Microservices is a type of architecture for software systems in which the different applications are connected by APIs but can operate and be scaled independently. The individual applications, or microservices, are like LEGO blocks that can all be put together to create a complete system.
A monolithic software application is one in which all of the necessary components are delivered by a single solution. Unlike microservices, the individual components cannot be decoupled and scaled or replaced at an application level. This means it can be more difficult to make quick changes or scale individual applications because anything you do affects the whole system.
Headless commerce means decoupling the front-end and back-end parts of your ecommerce website. The front-end is essentially the part that customers interact with and the back-end provides the commerce engine that allows you to operate a shopping cart and manage inventory. You can swap out the front-end without affecting the back-end. The front-end and back-end are connected through APIs which allows them to share data back and forth.
Headless commerce is one version of a microservices approach because it involves decoupling aspects of the website and allowing them to work independently. However, with headless, only some of the parts of the system are decoupled (the front-end from the back-end). In the case of a true microservices architecture, the platform and service-oriented architecture is able to be fully decoupled.
Microservices can allow an ecommerce brand to be more nimble and make fast changes to respond to the changing needs of customers or industry trends. This is because the individual solutions can be altered or scaled independently, so changes can be made without affecting the whole system. Additionally, microservices can provide flexibility because the business can choose the best solution for the particular feature they need.

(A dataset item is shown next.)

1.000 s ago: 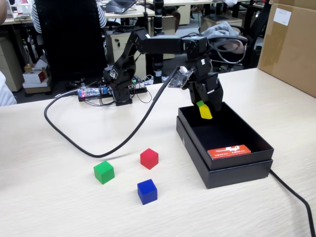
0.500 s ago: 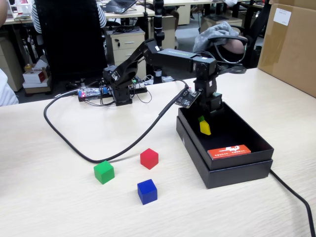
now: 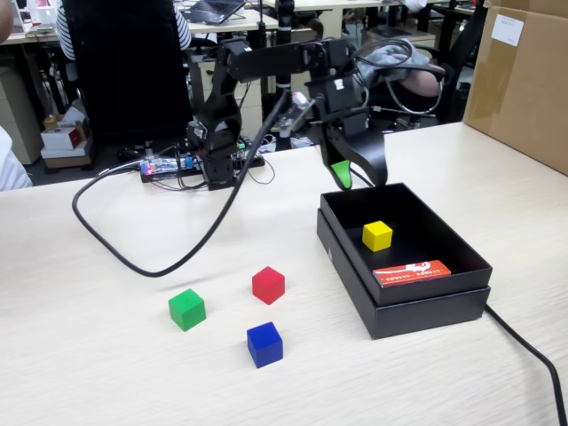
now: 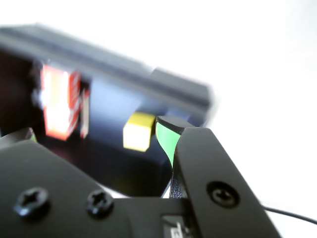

The potential disadvantages of a microservices system is that they can be costly and require infrastructure and organisational changes. You will need tools to manage the different applications and cross-functional, vertical teams who can work together to develop and maintain the site. Take all of this into consideration when considering the total lift and cost of ownership for a microservices approach.
Many ecommerce platforms can accommodate headless builds. However, it is important to consider how difficult and costly it will be to set up and manage. You also need to consider the quality and speed of the platform’s APIs as that will be how your frontend and backend systems are able to connect. BigCommerce can make going headless easy because they have a number of easy-to-add integrations with frontends including WordPress, Bloomreach and Deity.
BigCommerce was named a “Leader” in IDC MarketScape: Worldwide Headless Digital Commerce.
The cost of your microservices build will depend a lot on your individual needs. As you’re gathering quotes and calculating potential costs, make sure to take into consideration not only the build, but the maintenance costs for managing your microservices setup.